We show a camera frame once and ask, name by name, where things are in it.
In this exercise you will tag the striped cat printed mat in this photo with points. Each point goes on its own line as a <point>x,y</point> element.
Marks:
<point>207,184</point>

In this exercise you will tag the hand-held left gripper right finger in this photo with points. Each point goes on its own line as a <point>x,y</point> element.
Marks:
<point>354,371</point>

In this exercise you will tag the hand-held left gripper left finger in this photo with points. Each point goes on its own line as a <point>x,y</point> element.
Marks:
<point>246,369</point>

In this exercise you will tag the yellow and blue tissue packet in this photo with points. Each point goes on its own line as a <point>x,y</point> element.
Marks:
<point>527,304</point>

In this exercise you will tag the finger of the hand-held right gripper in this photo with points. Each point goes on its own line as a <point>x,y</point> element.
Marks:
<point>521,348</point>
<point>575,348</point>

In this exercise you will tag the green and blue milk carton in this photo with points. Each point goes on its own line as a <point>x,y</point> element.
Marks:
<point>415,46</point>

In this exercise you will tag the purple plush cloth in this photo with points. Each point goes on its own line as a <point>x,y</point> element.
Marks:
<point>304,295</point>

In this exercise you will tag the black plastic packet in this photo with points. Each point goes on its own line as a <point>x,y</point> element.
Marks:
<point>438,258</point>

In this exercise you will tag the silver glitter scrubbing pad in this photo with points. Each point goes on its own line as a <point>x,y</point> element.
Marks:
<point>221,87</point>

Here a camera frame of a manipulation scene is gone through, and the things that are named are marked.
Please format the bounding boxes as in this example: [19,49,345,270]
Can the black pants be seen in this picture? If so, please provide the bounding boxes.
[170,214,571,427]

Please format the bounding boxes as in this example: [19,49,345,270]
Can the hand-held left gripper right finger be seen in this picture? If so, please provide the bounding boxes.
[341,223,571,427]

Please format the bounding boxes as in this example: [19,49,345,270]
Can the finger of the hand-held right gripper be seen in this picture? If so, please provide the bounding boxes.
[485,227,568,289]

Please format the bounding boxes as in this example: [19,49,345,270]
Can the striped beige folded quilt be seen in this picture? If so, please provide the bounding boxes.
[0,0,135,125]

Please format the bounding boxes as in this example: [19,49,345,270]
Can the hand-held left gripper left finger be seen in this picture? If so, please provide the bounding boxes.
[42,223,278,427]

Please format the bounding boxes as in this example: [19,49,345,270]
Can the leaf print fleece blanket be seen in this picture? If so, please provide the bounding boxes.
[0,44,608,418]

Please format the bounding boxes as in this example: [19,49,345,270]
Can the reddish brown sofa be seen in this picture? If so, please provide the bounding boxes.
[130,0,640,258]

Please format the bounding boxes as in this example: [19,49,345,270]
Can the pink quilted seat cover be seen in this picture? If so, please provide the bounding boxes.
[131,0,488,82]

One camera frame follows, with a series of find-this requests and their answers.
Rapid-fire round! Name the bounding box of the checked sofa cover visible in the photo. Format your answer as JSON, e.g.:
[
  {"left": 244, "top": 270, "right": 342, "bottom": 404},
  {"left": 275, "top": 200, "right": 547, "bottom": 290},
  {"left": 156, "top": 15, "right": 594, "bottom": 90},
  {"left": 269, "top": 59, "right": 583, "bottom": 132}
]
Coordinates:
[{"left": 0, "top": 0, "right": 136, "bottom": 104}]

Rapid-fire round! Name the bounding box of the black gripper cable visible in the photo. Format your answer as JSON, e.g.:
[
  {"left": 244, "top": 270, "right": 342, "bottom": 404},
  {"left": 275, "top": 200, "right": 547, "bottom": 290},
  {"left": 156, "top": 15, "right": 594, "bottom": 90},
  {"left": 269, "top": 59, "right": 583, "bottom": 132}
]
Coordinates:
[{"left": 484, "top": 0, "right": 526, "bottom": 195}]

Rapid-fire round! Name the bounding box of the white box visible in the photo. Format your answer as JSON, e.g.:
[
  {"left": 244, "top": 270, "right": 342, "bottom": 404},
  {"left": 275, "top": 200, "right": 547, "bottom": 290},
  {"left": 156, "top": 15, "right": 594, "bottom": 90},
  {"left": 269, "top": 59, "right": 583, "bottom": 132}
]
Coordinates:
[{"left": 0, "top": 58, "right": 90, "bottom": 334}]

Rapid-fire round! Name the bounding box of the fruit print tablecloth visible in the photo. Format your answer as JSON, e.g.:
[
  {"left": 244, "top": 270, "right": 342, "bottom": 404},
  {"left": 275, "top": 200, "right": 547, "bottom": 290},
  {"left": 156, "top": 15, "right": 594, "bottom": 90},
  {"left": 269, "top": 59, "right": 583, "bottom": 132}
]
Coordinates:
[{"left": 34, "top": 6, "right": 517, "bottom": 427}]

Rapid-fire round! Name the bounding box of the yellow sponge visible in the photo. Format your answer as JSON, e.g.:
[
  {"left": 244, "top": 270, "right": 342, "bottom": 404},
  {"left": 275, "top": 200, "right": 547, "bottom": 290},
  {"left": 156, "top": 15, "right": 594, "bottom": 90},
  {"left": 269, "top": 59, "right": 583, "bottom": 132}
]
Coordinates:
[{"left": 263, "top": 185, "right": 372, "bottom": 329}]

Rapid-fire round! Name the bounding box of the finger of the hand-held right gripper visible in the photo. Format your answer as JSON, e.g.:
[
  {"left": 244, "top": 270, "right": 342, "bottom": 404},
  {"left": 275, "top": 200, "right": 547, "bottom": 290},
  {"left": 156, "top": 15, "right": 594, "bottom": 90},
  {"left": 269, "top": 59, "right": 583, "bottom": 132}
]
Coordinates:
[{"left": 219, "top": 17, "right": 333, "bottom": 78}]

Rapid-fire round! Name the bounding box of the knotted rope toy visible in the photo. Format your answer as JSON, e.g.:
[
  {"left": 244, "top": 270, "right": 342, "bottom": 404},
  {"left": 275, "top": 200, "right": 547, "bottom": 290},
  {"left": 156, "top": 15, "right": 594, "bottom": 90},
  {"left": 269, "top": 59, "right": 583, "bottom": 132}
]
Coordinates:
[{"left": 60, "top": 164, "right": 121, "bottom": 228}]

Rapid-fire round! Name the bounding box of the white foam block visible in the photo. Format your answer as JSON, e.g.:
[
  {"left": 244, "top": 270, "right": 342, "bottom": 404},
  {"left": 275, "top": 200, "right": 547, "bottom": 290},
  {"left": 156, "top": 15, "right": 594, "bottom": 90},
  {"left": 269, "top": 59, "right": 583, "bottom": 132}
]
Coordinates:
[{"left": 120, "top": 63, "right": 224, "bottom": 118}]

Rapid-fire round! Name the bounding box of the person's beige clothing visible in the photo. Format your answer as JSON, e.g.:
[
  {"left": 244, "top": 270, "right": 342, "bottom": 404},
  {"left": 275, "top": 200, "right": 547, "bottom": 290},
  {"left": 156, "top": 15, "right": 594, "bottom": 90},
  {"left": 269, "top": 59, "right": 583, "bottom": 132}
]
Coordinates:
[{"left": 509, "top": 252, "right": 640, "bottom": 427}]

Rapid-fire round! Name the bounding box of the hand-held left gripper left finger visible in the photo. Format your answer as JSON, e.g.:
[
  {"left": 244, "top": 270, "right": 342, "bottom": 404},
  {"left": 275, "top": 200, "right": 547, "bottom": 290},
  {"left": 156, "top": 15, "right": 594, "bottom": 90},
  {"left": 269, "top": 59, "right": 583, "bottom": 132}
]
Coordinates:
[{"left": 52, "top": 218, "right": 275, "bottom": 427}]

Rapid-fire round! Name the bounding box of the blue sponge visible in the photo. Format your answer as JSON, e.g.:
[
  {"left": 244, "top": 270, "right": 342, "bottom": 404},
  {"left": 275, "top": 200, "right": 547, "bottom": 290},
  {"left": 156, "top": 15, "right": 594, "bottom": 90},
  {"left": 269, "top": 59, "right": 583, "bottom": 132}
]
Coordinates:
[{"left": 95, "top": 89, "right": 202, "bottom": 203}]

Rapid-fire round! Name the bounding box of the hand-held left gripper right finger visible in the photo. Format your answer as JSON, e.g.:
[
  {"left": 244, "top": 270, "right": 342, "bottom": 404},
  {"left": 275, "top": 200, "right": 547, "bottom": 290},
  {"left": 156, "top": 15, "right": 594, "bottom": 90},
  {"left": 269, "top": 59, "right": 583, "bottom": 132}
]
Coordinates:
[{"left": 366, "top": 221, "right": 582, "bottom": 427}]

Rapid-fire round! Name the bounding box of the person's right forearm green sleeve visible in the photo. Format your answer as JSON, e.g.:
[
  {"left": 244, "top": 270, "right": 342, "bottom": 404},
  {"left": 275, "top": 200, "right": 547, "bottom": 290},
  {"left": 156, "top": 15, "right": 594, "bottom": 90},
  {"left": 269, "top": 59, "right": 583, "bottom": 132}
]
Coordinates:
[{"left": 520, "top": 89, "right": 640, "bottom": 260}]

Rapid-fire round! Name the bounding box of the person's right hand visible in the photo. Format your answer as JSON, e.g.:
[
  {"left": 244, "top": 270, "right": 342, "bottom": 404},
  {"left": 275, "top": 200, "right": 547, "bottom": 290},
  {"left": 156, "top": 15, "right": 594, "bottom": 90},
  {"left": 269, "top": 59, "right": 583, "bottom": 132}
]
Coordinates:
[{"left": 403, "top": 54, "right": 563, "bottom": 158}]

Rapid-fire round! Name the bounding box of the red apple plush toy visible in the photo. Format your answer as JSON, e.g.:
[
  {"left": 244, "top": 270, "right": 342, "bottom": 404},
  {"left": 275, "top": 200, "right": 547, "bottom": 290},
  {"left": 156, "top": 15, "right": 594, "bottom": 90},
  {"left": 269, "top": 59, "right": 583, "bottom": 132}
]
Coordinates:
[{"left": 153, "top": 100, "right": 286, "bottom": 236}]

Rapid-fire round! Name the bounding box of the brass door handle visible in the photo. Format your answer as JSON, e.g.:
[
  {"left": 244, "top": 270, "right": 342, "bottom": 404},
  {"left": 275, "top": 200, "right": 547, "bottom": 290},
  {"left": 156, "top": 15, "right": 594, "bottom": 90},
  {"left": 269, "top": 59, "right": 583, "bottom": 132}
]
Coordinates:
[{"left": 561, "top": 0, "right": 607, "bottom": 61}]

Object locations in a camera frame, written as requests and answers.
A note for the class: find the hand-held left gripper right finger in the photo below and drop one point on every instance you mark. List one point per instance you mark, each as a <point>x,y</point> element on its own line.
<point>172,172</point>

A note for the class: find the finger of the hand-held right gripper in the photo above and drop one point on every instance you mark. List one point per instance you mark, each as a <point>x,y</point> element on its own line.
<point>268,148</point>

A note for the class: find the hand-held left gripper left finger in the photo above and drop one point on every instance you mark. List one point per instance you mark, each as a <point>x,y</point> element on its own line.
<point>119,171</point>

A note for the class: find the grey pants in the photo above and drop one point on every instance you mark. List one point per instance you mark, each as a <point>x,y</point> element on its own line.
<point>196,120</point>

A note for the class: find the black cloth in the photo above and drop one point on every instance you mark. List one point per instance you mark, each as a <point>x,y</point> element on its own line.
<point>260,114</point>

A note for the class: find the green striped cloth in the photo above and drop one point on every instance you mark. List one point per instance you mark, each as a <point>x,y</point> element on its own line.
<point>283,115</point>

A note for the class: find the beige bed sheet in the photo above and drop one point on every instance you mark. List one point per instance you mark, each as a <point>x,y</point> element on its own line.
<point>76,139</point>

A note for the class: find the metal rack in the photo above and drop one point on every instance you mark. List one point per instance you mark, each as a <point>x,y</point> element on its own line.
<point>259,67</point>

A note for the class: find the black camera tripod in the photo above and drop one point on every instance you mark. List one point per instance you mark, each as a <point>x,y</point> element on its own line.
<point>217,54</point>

EXERCISE DIRECTIONS => Which lines of the material contain the string "answers"? List each of them.

EXERCISE ANSWER =>
One camera frame follows, with a series of find-this requests and their answers.
Object locations in a camera frame, written as requests and answers.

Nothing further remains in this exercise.